Beautiful sundown

I sang to the setting sun – it was amazing, what with the drums and the dancers and clapping and calling.  Katie and Mike and I had a simply magical time, and then Mike drove my car to Vera’s on Main for a burger (I was feeling too exhausted and hungry to drive – but I made the stairs with only one very short pause! – and o was that burger tasty!), and then I drove Mike back to his car and Katie home.

A beautiful woman in a bikini danced the hula while accompanied by drums and oboe in the light of the setting sun.

I am a little scorched today.

There were popo on the beach but they didn’t hassle us and they didn’t clear the beach at sunset with dogs and tasers as they have been known to do.  We did have to be told to pack up though.  I bought harem pants for me and Katie for a laugh.

That thousand yard stare

It’s too bad things are so atrocious at work right now.  I can’t talk about it for obvious reasons, but the sphincter readings are rising – explosively.

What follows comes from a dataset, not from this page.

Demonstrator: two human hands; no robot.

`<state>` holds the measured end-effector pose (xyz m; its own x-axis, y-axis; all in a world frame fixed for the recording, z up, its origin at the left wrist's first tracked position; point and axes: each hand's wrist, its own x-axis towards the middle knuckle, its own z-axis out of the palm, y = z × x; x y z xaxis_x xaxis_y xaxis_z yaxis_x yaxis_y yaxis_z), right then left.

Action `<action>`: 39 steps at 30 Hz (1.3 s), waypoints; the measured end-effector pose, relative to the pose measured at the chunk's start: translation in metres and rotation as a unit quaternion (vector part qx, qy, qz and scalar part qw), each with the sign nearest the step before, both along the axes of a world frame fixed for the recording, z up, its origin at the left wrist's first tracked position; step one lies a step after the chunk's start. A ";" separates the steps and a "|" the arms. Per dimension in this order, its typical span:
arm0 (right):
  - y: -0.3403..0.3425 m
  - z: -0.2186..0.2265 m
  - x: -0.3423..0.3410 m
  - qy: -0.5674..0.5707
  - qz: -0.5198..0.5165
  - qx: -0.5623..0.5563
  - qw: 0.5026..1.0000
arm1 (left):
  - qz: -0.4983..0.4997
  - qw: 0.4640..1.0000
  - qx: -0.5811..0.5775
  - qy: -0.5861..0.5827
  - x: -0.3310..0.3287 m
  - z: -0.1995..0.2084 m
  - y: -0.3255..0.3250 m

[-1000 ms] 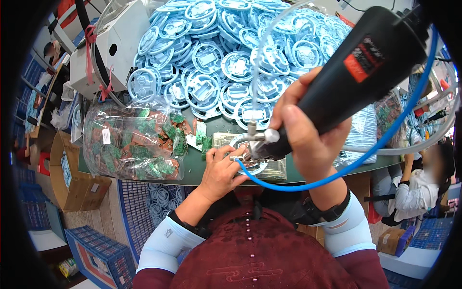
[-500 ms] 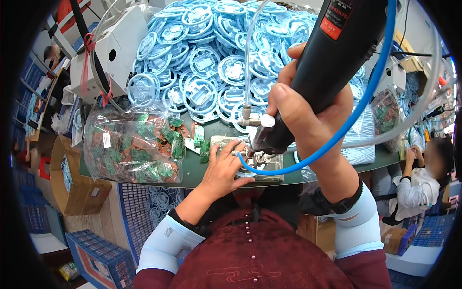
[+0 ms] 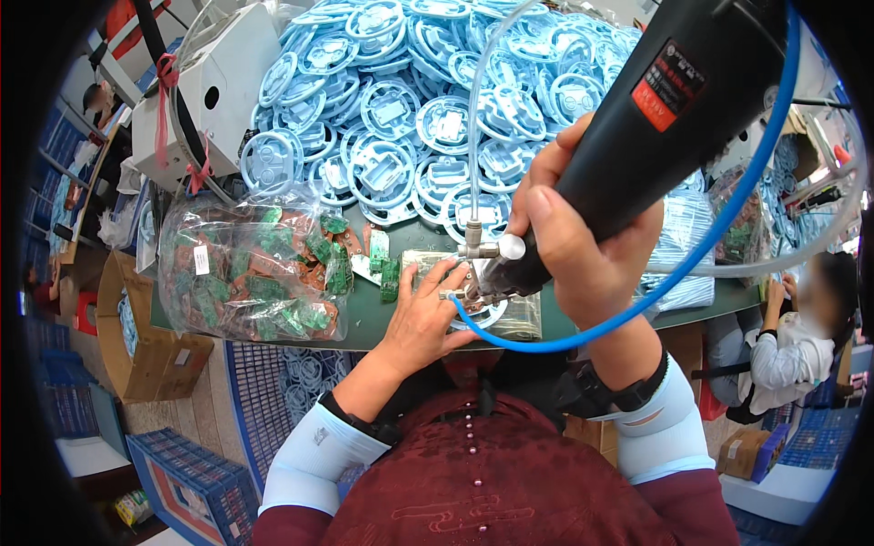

Missed a party on Saturday night because I was curled up in a fetal ball, and Just Barely dragged myself through the church service on Sunday.  Saying goodbye to Rev Katie just about finished me; I cried on and off for the whole service although I thankfully did not while reciting my portion of the ritual of farewell. 

Life sucks.  If it wasn’t for Jeff being such a congenial fellow I’d be melting down right now.

The cross o’ Christ about us!

My dear sweet ersatz former son-in-common-law “would be grateful if I removed mention of his full name in connection with domestic violence from my blog as it is impacting his job search.”

It is a matter of public record that he assaulted Katie.  I fail to see why I should take it down because his having nearly put my daughter in hospital for her eighteenth birthday is now actually affecting him in a way the justice system never could.

I will think about it though.

Stolen car

Last night I’m wandering out to my car at quitting time and one of my coworkers is standing in the middle of the parking lot on her cell phone, reporting her 1983 Rustbucket Landyacht stolen to the cops.  It was parked RIGHT NEXT to Ziva.  I commiserated with her and drove her home, which made me a titch late for the coordinating council meeting for church.  I also picked her up this morning because, duh, no car. 

Anyway, we’ve been having a lively and spirited discussion on a wide variety of subjects, and I hadn’t really had the opportunity to talk to her previously, so it’s kinda cool.

a few comments

From treehugger to treemugger in 15 years.  I was never allergic to cottonwoods until this year.  Now my eyes are a punched out advertisement for Gummy Residue, my brain feels too large for my skull and my nose feels all wrong.

Does any Michael’s, anywhere, ever have enough fucking checkout staff?  I never want to darken the door of that establishment ever again.

I saw agricultural workers wearing coolie hats today.

I finally saw a police speed trap that was set up in an appropriate place as far as public safety goes.  That’s like 1 for 10.

Thank God the Canucks won, this town would be a nightmare otherwise.  I still think they’re going to lose it in seven, but that’s because the officiating has sucked dog’s balls.

Ziva is a one eyed jack today.  Paul noticed. I’m going to try to fix it myself.

It’s summer!   The Headwater memorial awning is up.

I bought embroidery floss today for something to do when I’m watching TV.

A plaintive plea

Please, imaginary friends, get OUT OF MY HEAD.  My most recent fanfic style scene has a water demon (Pegaiai, Peg for short)  climbing out of a toilet to get close to the boy she fancies.  Hot chicks climbing out of toilets is the opposite of sextyime.  Especially when you’ve just finished using the toilet for one of its intended purposes.

Griff makes a great recovery though.  He offers her a spare toothbrush and a shower.    Griff, so’s you know, is a great big horndog.